# [SOLVED] Installing Motherboard F-Panel Connector



## Bluntage (Jun 10, 2010)

Hello,

I recently replaced a motherboard (Socket 755) with another one. My issue is the F-Panel connector is completely different. The cable is a multi-colored 13 pin connection but the one on the new motherboard is 9 pin. So...is there some sort of adapter I can get to fix this and if not what's the alternative.

Thank you for any help

Bluntage


----------



## makinu1der2 (Jan 1, 2008)

*Re: Installing Motherboard F-Panel Connector*

Post the make/model of the motherboard.


----------



## Bluntage (Jun 10, 2010)

*Re: Installing Motherboard F-Panel Connector*

Old motherboard is a VIA chipset N1996 (I believe MSI or Acer) and the New one is an Asus P5KPL-AM EPU.


----------



## makinu1der2 (Jan 1, 2008)

*Re: Installing Motherboard F-Panel Connector*

Look for any markings where the original wires connected and then connect them to

the corresponding spots on the new MB.


----------



## Bluntage (Jun 10, 2010)

*Re: Installing Motherboard F-Panel Connector*

I see what you're saying. That seems like the solution. I also seem to have an additional problem...you'll notice by your correct diagram that the connection for the Front Panel is at the back of the MB. Even after clipping the plastic ties holding the cable I don't have enough slack to even nearly reach the connector.


----------



## makinu1der2 (Jan 1, 2008)

*Re: Installing Motherboard F-Panel Connector*

What model was the old motherboard?


----------



## Bluntage (Jun 10, 2010)

*Re: Installing Motherboard F-Panel Connector*

Pretty sure old MB was an MSI N1996

I found a extender cable online for $3.99. It cost me $8.50 total to have shipped so I think I should be okay. 

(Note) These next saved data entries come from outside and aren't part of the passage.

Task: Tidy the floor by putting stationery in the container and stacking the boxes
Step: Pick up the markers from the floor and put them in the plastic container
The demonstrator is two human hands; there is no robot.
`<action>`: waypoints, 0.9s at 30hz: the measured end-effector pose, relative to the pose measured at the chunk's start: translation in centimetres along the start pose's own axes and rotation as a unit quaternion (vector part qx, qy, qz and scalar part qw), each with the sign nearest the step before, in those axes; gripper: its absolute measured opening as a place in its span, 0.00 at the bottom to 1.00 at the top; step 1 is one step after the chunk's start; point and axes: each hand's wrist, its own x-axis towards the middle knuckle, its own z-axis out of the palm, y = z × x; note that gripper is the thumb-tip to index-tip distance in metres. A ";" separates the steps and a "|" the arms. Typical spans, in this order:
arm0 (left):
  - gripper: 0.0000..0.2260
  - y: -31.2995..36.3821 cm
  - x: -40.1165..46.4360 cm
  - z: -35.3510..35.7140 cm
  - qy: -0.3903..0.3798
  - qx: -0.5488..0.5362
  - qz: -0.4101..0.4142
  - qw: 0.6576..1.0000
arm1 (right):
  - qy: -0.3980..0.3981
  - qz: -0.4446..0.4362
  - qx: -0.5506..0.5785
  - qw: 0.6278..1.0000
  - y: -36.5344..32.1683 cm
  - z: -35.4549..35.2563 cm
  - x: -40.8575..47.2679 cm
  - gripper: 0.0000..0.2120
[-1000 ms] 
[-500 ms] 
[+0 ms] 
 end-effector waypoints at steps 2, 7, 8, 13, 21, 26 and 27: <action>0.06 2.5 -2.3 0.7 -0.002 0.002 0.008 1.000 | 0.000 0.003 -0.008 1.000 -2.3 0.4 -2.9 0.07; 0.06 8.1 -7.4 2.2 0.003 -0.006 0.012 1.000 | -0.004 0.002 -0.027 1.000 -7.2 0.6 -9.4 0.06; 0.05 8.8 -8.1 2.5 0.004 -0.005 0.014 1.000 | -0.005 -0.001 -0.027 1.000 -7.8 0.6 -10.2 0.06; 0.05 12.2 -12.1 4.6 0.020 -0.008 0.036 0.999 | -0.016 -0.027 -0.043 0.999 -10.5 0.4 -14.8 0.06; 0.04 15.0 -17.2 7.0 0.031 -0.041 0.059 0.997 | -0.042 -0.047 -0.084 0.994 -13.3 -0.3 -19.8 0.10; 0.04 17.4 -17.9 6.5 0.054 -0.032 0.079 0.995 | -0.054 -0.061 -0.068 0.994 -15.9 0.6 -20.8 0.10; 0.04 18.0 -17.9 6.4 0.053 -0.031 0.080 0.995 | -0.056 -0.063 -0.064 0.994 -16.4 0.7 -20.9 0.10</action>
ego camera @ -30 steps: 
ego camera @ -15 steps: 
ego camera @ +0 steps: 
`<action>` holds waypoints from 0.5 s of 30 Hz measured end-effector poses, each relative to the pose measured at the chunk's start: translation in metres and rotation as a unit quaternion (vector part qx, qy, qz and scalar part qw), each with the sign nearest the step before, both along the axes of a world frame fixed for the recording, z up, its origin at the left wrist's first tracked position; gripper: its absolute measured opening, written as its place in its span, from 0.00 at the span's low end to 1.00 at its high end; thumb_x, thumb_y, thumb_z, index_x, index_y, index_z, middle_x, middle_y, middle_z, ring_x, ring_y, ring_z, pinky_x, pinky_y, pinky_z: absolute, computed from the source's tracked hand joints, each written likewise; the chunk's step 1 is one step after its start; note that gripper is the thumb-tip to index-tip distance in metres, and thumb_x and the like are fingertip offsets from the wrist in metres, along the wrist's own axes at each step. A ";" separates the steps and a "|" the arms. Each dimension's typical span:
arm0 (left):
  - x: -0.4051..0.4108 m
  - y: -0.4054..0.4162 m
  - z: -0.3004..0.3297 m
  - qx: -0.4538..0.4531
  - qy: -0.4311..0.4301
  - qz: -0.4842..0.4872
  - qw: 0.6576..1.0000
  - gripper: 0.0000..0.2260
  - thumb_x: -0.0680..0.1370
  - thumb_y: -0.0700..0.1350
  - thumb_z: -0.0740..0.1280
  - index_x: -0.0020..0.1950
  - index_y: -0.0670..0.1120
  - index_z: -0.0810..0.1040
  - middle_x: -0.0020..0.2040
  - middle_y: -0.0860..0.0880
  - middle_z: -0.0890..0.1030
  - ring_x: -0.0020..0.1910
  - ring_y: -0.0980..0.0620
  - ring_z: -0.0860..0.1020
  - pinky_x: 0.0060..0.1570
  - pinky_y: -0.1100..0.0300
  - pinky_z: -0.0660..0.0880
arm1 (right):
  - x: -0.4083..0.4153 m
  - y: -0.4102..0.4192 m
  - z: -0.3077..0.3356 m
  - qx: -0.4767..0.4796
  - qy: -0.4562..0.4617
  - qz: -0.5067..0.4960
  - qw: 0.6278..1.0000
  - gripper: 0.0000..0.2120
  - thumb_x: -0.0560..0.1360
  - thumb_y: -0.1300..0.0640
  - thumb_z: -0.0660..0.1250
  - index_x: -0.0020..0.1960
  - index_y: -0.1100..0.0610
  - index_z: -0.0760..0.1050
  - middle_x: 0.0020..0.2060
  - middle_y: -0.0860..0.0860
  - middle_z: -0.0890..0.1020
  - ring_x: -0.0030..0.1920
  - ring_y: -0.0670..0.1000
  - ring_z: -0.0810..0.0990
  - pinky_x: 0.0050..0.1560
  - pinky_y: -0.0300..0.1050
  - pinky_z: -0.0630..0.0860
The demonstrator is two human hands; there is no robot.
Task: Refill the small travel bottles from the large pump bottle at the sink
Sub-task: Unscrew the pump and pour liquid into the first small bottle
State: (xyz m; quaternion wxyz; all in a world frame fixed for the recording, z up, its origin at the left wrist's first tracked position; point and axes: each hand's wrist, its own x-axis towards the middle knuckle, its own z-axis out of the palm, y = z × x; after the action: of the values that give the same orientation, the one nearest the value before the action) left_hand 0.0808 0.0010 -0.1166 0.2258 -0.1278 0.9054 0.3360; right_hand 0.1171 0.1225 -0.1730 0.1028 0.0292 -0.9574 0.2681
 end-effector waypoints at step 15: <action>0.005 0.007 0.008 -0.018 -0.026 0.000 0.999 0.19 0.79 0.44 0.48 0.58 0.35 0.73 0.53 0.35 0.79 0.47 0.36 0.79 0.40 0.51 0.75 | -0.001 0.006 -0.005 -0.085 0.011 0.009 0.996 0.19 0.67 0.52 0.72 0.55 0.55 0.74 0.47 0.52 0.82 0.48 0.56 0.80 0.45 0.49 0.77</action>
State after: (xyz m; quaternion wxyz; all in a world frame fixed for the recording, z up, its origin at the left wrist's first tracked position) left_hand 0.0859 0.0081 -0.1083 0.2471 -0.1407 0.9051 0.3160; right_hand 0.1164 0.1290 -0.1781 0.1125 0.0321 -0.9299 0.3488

It the mean time I think I am going to put a jumper over the power on connector on the MB and I believe this will just automatically power on the pc when I plug in the power cable.


----------



## gcavan (Aug 13, 2009)

*Re: Installing Motherboard F-Panel Connector*

I believe that N1966 is not a model number but the Australian compliance code which signifies that the product may be legally sold in Australia. An MSI motherboard will most likely have a model number like MS-XXXX where XXXX is a 4 digit numeric.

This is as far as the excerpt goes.